→ Required action
Reproduce the listing that follows in full. Omit its images.

[[ Records to use, beginning ]]

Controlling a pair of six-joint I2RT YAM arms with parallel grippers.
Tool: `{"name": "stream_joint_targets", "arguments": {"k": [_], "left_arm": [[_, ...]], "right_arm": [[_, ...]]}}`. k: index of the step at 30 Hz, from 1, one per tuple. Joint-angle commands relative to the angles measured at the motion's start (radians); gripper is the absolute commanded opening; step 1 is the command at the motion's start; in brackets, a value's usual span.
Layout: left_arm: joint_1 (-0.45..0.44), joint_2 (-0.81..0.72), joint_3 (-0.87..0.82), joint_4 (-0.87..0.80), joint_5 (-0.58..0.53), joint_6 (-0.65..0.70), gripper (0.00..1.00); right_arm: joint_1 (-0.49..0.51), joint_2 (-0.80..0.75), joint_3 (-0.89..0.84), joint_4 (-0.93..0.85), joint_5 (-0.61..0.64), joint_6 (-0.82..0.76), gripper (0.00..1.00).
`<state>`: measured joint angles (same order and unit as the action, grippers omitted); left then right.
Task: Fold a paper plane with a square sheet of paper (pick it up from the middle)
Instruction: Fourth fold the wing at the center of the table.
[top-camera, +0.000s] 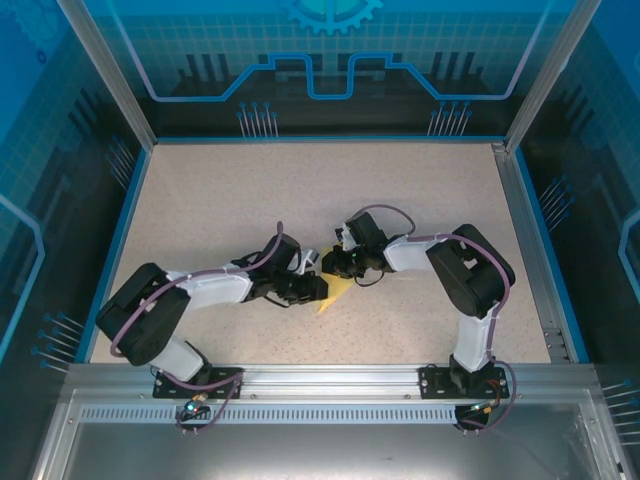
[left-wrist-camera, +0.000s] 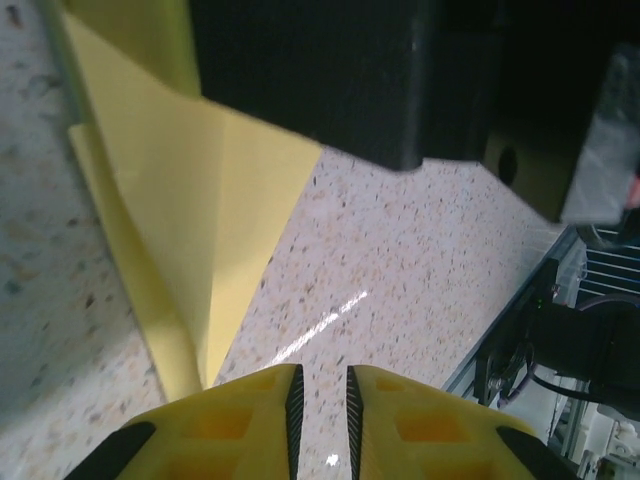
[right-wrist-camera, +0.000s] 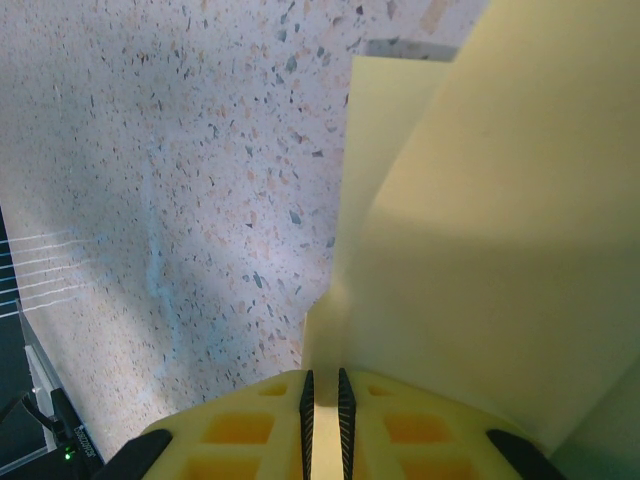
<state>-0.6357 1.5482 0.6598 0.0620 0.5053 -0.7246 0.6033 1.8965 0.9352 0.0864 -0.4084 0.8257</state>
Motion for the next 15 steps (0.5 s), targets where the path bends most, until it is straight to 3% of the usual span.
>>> {"name": "stream_joint_targets", "arguments": {"k": [1,15], "left_arm": [[-0.016,0.057,0.044,0.031,0.025,-0.018,0.22],[-0.018,0.116,-0.018,-0.046,-0.057,0.019,0.19]], "right_arm": [[0.012,0.061,-0.030,-0.083,0.064,-0.020,0.18],[0.012,0.061,-0.039,-0.085,0.065,-0.023,0.18]]}}
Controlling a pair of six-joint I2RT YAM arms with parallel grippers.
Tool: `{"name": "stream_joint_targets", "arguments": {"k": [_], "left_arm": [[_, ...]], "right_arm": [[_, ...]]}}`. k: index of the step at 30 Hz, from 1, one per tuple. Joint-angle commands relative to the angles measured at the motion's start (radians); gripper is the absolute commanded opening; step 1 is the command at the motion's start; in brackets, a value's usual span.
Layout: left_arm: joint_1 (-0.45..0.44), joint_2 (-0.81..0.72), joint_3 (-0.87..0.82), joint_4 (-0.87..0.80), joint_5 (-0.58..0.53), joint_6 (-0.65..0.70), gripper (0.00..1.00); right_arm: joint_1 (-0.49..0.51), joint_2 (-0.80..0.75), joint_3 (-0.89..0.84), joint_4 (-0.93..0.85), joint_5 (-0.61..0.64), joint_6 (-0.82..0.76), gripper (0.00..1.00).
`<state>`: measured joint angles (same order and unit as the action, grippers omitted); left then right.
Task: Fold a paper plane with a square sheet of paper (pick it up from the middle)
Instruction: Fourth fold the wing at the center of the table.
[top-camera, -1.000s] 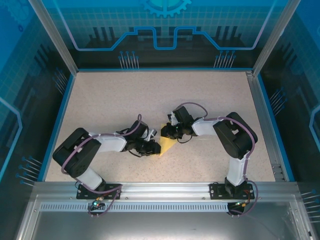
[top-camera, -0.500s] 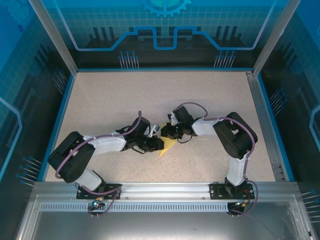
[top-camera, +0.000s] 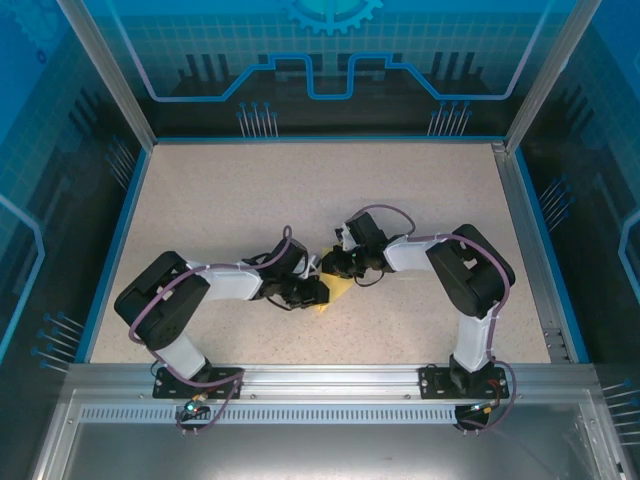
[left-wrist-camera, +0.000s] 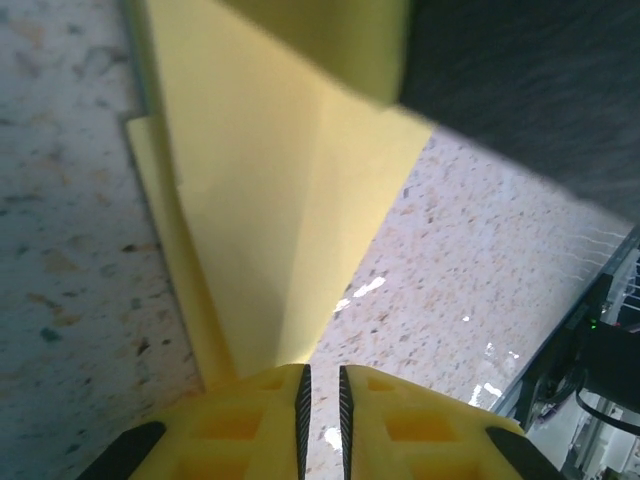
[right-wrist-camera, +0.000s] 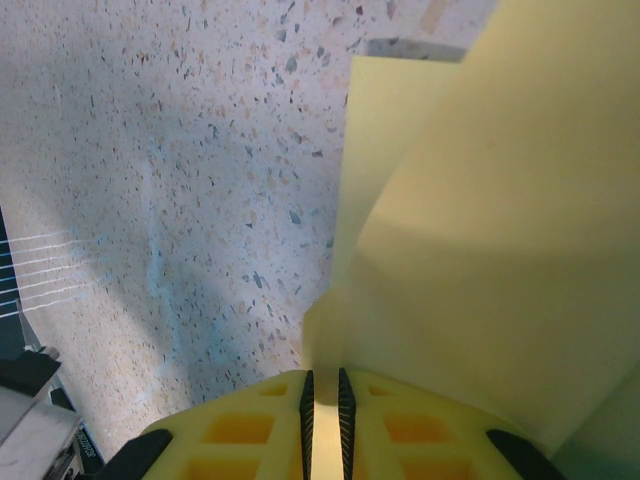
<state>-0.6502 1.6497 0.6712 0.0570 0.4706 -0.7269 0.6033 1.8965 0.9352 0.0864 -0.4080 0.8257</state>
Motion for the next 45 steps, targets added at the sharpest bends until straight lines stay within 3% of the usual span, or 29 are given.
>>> {"name": "stream_joint_targets", "arguments": {"k": [1,10,17,25,35,45], "left_arm": [[-0.004,0.015,-0.034,-0.049,-0.028,0.021,0.19],[-0.003,-0.049,-0.058,-0.107,-0.058,0.039,0.19],[-0.005,-0.115,-0.031,-0.095,-0.016,0.033,0.21],[-0.025,-0.067,0.011,-0.045,0.028,0.021,0.22],[-0.026,-0.004,-0.002,-0.109,-0.021,0.046,0.21],[-0.026,-0.078,-0.069,-0.209,-0.076,0.065,0.19]], "right_arm": [[0.012,0.061,-0.039,-0.086,0.067,-0.024,0.18],[0.012,0.059,-0.041,-0.089,0.069,-0.024,0.18],[0.012,0.058,-0.045,-0.089,0.072,-0.023,0.17],[0.012,0.061,-0.041,-0.086,0.069,-0.020,0.17],[0.012,0.067,-0.039,-0.091,0.067,-0.023,0.17],[0.013,0.072,-0.044,-0.091,0.072,-0.019,0.17]]}}
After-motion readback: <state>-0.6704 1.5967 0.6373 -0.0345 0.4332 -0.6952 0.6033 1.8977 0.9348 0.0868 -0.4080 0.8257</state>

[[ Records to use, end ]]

→ Response box
Controlling a pair of six-joint I2RT YAM arms with parallel grippers.
Tool: `{"name": "stream_joint_targets", "arguments": {"k": [_], "left_arm": [[_, ...]], "right_arm": [[_, ...]]}}`. k: index of the step at 30 Hz, from 1, one per tuple. Joint-angle commands relative to the angles measured at the motion's start (radians); gripper is the absolute commanded opening; step 1 is the command at the motion's start; in brackets, a value's usual span.
Layout: left_arm: joint_1 (-0.45..0.44), joint_2 (-0.81..0.72), joint_3 (-0.87..0.82), joint_4 (-0.87..0.80), joint_5 (-0.58..0.53), joint_6 (-0.65..0.70), gripper (0.00..1.00); right_arm: joint_1 (-0.49..0.51), joint_2 (-0.80..0.75), joint_3 (-0.89..0.84), joint_4 (-0.93..0.85), joint_5 (-0.61..0.64), joint_6 (-0.82..0.76), gripper (0.00..1.00).
`<state>`: measured joint angles (same order and unit as the action, grippers omitted); left then right.
Task: Fold a paper plane with a square sheet of paper (pick it up from the middle)
Instruction: Fourth fold the wing at the center of the table.
[top-camera, +0.000s] 
[left-wrist-camera, +0.000s] 
[right-wrist-camera, +0.000s] 
<state>-0.6357 1.5482 0.6598 0.0620 0.5053 -0.7246 0.6033 1.8965 0.9352 0.0864 -0.4084 0.8257</state>
Motion for the next 15 steps (0.5 s), targets where the path bends most, until it is straight to 3% of the usual span.
>>> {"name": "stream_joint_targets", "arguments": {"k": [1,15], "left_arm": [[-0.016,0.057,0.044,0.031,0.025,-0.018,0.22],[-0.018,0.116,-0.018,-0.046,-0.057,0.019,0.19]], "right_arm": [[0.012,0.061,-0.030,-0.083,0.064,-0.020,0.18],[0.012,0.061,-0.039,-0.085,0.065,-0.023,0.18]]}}
Controlling a pair of six-joint I2RT YAM arms with parallel grippers.
Tool: `{"name": "stream_joint_targets", "arguments": {"k": [_], "left_arm": [[_, ...]], "right_arm": [[_, ...]]}}`. k: index of the step at 30 Hz, from 1, one per tuple. Joint-angle commands relative to the angles measured at the motion's start (radians); gripper is the absolute commanded opening; step 1 is the command at the motion's start; in brackets, a value's usual span.
Layout: left_arm: joint_1 (-0.45..0.44), joint_2 (-0.81..0.72), joint_3 (-0.87..0.82), joint_4 (-0.87..0.80), joint_5 (-0.58..0.53), joint_6 (-0.65..0.70), gripper (0.00..1.00); right_arm: joint_1 (-0.49..0.51), joint_2 (-0.80..0.75), joint_3 (-0.89..0.84), joint_4 (-0.93..0.85), joint_5 (-0.61..0.64), joint_6 (-0.82..0.76), gripper (0.00..1.00).
`<state>`: measured joint angles (same order and unit as the action, grippers omitted); left then right.
Task: Fold a paper plane with a square sheet of paper (pick it up from the middle)
Instruction: Fourth fold the wing at the center of the table.
[top-camera, -1.000s] 
[top-camera, -0.500s] 
[top-camera, +0.000s] 
[left-wrist-camera, +0.000s] 
[right-wrist-camera, +0.000s] 
<state>-0.6502 1.6497 0.6712 0.0570 0.4706 -0.7269 0.6033 1.8965 0.9352 0.0864 -0.4080 0.8257</state>
Motion for the next 45 steps, targets added at the sharpest bends until straight lines stay within 3% of the usual span, or 29 are given.
>>> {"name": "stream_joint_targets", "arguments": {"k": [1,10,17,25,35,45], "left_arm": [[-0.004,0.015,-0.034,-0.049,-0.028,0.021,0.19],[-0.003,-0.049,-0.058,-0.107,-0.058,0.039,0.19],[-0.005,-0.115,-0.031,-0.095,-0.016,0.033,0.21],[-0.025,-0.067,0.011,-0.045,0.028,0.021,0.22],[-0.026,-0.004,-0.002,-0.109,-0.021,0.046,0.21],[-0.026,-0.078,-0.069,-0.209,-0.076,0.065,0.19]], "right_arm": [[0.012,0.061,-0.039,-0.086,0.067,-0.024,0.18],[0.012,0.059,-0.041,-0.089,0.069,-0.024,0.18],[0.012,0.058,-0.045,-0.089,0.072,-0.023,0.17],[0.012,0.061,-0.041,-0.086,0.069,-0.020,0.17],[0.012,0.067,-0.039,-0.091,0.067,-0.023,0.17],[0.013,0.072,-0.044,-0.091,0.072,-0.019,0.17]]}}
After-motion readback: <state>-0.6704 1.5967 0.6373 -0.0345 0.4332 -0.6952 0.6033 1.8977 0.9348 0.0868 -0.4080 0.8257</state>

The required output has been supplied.